はじめに
今では、一人でラーメン店や牛丼チェーン、ファミリーレストラン、回転寿司などに入ることに抵抗はほとんどない。
しかし、大学生だった頃の私は違った。
車で大学へ通い、帰り道には飲食店がたくさん並んでいた。それでも、一人で店に入るという行動がどうしてもできなかった。
「一人で入ったら周りから変に思われるのではないか。」
「みんな友達や恋人と来ているのではないか。」
そんなことばかり考え、結局コンビニで済ませたり、自宅まで我慢して帰ったりしていた。
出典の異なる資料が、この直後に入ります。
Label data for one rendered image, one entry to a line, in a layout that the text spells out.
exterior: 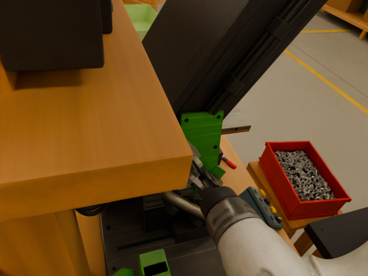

今振り返ると、食事そのものよりも「人の目」を気にしていたのだと思う。
当時は「ひとり外食」がとても高い壁だった
大学生活は自由な時間が多い。
授業が終われば、そのまま友人と食事へ行く人もいれば、アルバイトへ向かう人もいる。
私は車で帰宅することが多かったため、途中で食事をする機会はいくらでもあった。
それでも、駐車場へ車を停める勇気が出ない。
店の前まで行っても、そのまま通り過ぎてしまう。
そんな日が何度もあった。
今思えば誰も私のことなど見ていなかったのだろう。
それでも当時の私には、その一歩がとても大きかった。
「一人」というだけで緊張した
一人で食事をすること自体が恥ずかしいと思っていた。
「友達がいないと思われるかもしれない。」
「寂しい人だと思われるのではないか。」
そんな思い込みが頭の中を支配していた。
実際には、お店の人も他のお客さんも、それほど他人を気にしてはいない。
しかし、自分自身が必要以上に意識してしまっていた。
この心理は、初めて一人外食を経験する人なら共感できるかもしれない。
コンビニで済ませることが多かった
店へ入る勇気が出ない日は、コンビニに立ち寄ることが多かった。
おにぎりやパン、飲み物を買い、車の中で食べる。
それでも空腹は満たせる。
しかし、「店に入れなかった」という小さな悔しさだけは残っていた。
今思えば、食事ではなく、自分自身から逃げていたのかもしれない。
少しずつ慣れていった
社会人になってから、一人で昼食を食べる機会が増えた。
時間も限られている。
周囲も一人で食事をしている人ばかりだった。
最初は緊張した。
注文するだけでも落ち着かなかった。
それでも何度か繰り返すうちに、「意外と普通なんだ」と気づいた。
慣れとは不思議なもので、最初は勇気が必要だったことが、いつの間にか日常になる。
今では一人外食は気楽な時間
現在では、一人で食事をすることは自分だけの時間だと思っている。
誰かに気を遣う必要もない。
食べたいものを選び、好きなタイミングで店を出られる。
読書をしたり、次の記事の構成を考えたりすることもできる。
一人だからこそ得られる自由さがある。
学生時代には想像もできなかった感覚だ。
勇気は少しずつ育つ
一人外食だけではない。
初めての仕事。
初めての引っ越し。
初めての旅行。
最初は誰でも緊張する。
しかし、一歩踏み出すことで少しずつ自信になっていく。
一人外食も、その小さな成功体験の一つだった。
誰もあなたを見ていない
一人外食が苦手な人へ伝えたいことがある。
実際には、お店の人も他のお客さんも、自分が思うほど他人を見ていない。
みんな自分の食事や会話に集中している。
だから、一人で食べていることを気にする必要はほとんどない。
そう気づくだけでも、気持ちはかなり楽になる。
最初の一歩は小さくていい
もし一人外食に挑戦したいなら、最初から混雑する人気店へ行く必要はない。
カウンター席のあるラーメン店や牛丼チェーン、定食店など、一人のお客さんが多いお店から始めるのも一つの方法だ。
「今日は入店できただけで成功。」
そのくらいの気持ちで十分だと思う。
あの頃の自分へ
もし大学時代の自分に声をかけられるなら、こう伝えたい。
「大丈夫。数年後には一人でいろいろなお店へ行けるようになる。」
「今感じている不安は、経験とともに少しずつ小さくなる。」
「勇気は才能ではなく、積み重ねで育つ。」
当時の私は、その言葉を信じられなかったかもしれない。
それでも現実は、その通りになった。
まとめ
大学時代、一人で外食をすることは私にとって大きな挑戦だった。
人の目を気にし、店の前を通り過ぎ、車の中で食事を済ませる日も少なくなかった。
しかし、小さな経験を積み重ねるうちに、その不安は自然と薄れていった。
今では、一人外食は気楽で自由な時間になっている。
だからこそ、もし今「一人では入りづらい」と感じている人がいるなら、焦る必要はない。
最初の一歩は小さくていい。
その一歩の積み重ねが、自分の世界を少しずつ広げてくれるはずだ。